Hospiten tells us about human papillomavirus
Human papillomavirus (HPV) is the most common sexual infection that exists. The main route of transmission is sexual and is transmitted through skin or mucosal contact. Any sexually active person who comes into contact (even without penetration) with an HPV-positive individual can contract the virus.
In fact, due to sexual precocity and an increase in sexual partners, this infection has become the most common sexually transmitted infection in the world.
This virus is directly responsible for cancers of the cervix in its majority, but also of the vulva, vagina, penis and anus. In addition, it causes genital warts and is also related to neoplastic lesions of the oropharynx, oral cavity and larynx.
Vaccination as a way of prevention
Many of the cancers caused by HPV infection in males and females could be prevented with the HPV vaccine. The vaccine has been available for 12-year-old girls since 2006.
However, doctors and other health experts recommend vaccinating boys as well because of the risk of neoplasia and because they are the main transmitter of the virus to women, thus reducing the risk of infection and its complications more drastically.
The specialist in Gynecology and Obstetrics at Hospiten, Lucyla Baêta, also reminds us that the vaccine is recommended up to 45 years of age for all those women who have not been vaccinated during pre-adolescence, since the HPV vaccine is safe, effective and the best protection.

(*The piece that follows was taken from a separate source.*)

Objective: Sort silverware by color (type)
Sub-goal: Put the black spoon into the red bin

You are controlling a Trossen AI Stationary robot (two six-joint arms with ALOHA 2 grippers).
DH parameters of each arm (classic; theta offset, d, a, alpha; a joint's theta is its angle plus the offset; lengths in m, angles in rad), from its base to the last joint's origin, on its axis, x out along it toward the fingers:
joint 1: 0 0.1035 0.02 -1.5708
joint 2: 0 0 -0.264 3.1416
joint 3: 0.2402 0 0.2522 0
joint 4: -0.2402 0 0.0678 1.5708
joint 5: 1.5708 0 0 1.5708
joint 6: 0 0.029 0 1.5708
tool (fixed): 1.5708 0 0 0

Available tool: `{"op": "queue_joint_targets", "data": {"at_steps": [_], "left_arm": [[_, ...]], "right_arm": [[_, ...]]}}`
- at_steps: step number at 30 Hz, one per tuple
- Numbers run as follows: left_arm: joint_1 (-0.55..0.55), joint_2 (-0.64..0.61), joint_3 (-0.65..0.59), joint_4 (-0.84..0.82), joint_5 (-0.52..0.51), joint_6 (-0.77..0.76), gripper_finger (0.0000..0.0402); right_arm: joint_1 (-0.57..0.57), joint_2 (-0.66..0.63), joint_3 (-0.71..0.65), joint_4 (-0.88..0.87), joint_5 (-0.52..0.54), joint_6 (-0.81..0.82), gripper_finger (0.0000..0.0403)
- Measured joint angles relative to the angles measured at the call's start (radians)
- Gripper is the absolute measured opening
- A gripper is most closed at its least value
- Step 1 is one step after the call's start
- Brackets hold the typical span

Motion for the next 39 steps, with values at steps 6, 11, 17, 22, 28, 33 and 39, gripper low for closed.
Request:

Since 2006, around 300 million doses of the vaccine have been administered around the world, offering great safety, as shown by the latest WHO report which endorses its efficacy in both sexes.
In this regard, Hospiten recommends that parents talk to their children’s doctors about the HPV vaccine for better and safer protection.
The importance of condom
We have undergone a change in the way we experience sexuality recently, which has resulted in an earlier age at which sexual relations begin as well as a gradual rise in the number of STDs.
For instance, 75% of men always use male condoms, but only 40% do so once sexual activity has started. Teenagers use condoms almost exclusively out of fear of getting pregnant, and they have very little concern for infections.
In order to promote appropriate health promotion habits and the required preventive care, it is crucial that our young people have access to accurate information and that health professionals advise, educate, and train them.